TV Show Watch Time
Disney+ is a streaming platform with multiple shows and millions of subscribers. The company wishes to identify their star customers, people who are using the platform more and more over time.
You are given the table watch_time
Write an SQL query to identify the viewers who have received a month-over-month increase in watch time of at least 3 months. In other words, you're looking for viewers who have consistently increased their watch time for a minimum of 3 consecutive months.
Desired output:
Step 1: Preparing the Data
We set up a temporary table named lagged_watch_time using WITH. This table helps us organize data, containing viewer IDs, year, month, and watch hours. We also use the LAG function twice to fetch watch hours from the previous two months for each viewer.

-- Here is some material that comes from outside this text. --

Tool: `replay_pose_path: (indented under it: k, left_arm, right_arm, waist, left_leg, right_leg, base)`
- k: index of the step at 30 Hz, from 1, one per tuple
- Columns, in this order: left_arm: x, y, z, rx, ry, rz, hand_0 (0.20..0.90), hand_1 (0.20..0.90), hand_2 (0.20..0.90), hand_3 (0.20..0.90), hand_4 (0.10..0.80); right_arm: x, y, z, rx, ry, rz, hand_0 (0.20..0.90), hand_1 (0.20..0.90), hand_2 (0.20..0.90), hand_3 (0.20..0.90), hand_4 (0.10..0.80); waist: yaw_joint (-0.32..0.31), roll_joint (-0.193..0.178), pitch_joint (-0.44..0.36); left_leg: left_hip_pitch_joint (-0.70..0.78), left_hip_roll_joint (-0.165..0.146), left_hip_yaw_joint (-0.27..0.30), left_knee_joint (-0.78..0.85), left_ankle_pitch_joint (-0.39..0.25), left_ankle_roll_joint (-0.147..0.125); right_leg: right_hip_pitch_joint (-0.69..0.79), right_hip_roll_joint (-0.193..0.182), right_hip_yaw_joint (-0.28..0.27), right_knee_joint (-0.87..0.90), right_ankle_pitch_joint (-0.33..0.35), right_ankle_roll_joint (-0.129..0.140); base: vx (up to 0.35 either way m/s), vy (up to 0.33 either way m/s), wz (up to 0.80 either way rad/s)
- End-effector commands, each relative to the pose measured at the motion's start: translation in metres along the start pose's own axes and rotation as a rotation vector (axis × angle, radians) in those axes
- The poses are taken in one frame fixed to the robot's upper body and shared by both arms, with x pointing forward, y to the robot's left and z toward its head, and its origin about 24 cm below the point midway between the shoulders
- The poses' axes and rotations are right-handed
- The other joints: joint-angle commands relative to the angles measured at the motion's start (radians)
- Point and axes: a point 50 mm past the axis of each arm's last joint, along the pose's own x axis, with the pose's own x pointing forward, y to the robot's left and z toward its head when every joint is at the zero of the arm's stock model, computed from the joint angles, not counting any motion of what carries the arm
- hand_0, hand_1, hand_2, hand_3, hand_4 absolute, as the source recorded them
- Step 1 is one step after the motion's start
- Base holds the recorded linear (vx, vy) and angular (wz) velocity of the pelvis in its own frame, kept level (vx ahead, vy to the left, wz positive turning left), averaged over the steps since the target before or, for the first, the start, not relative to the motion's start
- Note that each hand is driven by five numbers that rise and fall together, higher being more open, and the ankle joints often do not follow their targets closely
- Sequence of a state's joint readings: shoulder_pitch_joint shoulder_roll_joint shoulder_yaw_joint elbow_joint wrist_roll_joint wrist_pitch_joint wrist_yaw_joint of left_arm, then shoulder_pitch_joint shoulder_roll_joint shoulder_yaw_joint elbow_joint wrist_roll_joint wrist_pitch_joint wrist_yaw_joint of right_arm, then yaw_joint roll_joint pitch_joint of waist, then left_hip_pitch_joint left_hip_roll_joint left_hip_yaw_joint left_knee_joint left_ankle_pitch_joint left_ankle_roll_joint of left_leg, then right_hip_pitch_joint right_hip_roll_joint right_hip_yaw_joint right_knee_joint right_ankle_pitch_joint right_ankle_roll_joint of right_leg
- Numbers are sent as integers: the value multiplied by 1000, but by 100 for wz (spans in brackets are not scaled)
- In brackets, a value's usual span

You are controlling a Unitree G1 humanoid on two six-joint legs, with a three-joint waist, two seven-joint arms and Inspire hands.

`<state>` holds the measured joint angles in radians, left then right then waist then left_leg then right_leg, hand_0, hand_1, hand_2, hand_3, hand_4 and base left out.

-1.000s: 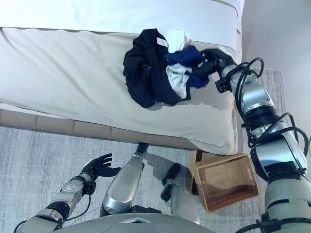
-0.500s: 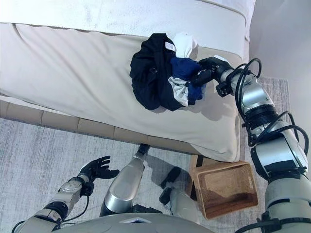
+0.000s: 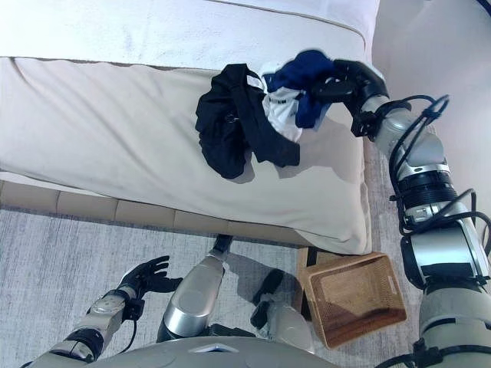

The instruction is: Pick up the clothes from the bed and place them into the basket

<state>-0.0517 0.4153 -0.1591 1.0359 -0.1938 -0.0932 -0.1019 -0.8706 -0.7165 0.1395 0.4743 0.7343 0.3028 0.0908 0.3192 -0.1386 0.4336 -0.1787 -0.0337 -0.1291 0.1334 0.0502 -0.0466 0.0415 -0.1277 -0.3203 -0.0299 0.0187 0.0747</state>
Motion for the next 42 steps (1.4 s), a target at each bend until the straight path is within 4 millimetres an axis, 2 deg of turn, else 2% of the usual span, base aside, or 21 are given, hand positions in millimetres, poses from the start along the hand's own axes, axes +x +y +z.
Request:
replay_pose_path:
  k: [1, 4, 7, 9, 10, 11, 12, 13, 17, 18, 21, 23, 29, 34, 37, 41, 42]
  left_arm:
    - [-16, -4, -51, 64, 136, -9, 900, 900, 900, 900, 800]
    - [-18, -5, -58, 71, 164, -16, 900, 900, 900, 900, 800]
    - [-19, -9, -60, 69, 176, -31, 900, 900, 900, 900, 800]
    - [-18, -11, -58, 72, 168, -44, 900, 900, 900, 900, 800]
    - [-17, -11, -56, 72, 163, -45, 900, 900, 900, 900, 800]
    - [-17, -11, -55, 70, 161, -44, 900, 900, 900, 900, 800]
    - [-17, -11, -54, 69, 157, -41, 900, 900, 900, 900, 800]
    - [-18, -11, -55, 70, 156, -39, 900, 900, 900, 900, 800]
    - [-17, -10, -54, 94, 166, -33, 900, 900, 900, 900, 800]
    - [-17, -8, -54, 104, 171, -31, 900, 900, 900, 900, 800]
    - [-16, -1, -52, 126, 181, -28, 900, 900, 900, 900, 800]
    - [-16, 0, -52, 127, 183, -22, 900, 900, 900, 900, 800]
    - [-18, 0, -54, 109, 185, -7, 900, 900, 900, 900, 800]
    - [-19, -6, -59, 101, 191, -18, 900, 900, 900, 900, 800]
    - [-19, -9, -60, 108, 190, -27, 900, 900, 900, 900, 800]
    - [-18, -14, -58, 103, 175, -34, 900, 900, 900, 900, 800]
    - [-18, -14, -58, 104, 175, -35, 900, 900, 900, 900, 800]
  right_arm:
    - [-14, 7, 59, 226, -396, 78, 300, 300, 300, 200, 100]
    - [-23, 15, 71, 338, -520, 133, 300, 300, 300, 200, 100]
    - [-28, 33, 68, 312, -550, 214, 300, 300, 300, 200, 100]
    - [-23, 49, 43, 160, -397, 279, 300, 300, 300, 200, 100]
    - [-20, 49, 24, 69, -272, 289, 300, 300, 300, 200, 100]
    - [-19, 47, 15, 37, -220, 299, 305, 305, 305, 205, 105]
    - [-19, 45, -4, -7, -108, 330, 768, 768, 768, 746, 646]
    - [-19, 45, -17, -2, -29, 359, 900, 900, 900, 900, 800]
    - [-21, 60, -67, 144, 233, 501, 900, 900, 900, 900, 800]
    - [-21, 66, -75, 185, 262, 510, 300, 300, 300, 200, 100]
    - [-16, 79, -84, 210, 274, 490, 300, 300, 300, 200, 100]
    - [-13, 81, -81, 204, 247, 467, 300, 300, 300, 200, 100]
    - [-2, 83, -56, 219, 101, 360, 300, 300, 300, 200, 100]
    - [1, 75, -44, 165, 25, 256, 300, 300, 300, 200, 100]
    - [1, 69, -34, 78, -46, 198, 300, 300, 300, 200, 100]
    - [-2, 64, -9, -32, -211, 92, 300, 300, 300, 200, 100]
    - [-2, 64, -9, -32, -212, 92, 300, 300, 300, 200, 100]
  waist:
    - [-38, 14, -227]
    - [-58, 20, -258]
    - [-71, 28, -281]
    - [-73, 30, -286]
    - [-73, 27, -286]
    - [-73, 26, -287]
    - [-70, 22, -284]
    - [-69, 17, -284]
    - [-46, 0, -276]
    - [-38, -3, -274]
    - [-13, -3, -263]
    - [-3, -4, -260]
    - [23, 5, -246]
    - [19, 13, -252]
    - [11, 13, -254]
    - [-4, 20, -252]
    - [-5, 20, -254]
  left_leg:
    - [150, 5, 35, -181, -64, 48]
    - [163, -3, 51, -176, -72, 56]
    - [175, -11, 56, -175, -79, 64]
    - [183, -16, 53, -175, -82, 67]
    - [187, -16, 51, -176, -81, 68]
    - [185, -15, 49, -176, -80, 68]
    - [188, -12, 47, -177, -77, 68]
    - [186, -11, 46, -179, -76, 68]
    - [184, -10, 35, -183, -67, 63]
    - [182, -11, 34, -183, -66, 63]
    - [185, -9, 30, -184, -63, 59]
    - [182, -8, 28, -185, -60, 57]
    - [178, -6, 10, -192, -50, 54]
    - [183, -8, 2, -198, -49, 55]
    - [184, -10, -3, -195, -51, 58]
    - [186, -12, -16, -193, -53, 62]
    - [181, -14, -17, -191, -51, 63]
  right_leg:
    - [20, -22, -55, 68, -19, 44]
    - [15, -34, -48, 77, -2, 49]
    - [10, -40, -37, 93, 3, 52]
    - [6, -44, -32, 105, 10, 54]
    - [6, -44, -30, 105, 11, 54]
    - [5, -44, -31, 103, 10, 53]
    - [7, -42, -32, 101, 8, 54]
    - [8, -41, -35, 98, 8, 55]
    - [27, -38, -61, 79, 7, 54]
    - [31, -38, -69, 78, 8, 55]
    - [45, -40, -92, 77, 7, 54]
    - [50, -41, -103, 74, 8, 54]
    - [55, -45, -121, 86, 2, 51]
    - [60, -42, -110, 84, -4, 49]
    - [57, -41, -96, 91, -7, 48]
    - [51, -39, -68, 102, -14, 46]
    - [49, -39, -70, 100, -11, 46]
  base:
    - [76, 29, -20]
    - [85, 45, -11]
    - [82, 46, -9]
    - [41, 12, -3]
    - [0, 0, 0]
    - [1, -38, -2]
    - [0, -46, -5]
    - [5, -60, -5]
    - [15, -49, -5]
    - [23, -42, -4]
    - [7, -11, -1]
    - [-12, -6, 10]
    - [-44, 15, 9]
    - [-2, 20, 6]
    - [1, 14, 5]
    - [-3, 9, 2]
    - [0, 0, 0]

Step 2: Analyzing Changes With the helper table, we compare current watch hours with those from the last two months. This helps us see if viewers are increasing their watch time consistently.
Step 3: Identifying Consistent Increases We filter viewers who have increased their watch time over the last two months compared to the previous month. This indicates a consistent rise in watch time.
Step 4: Selecting Distinct Results
To avoid repetition, we select only unique viewer IDs using SELECT DISTINCT.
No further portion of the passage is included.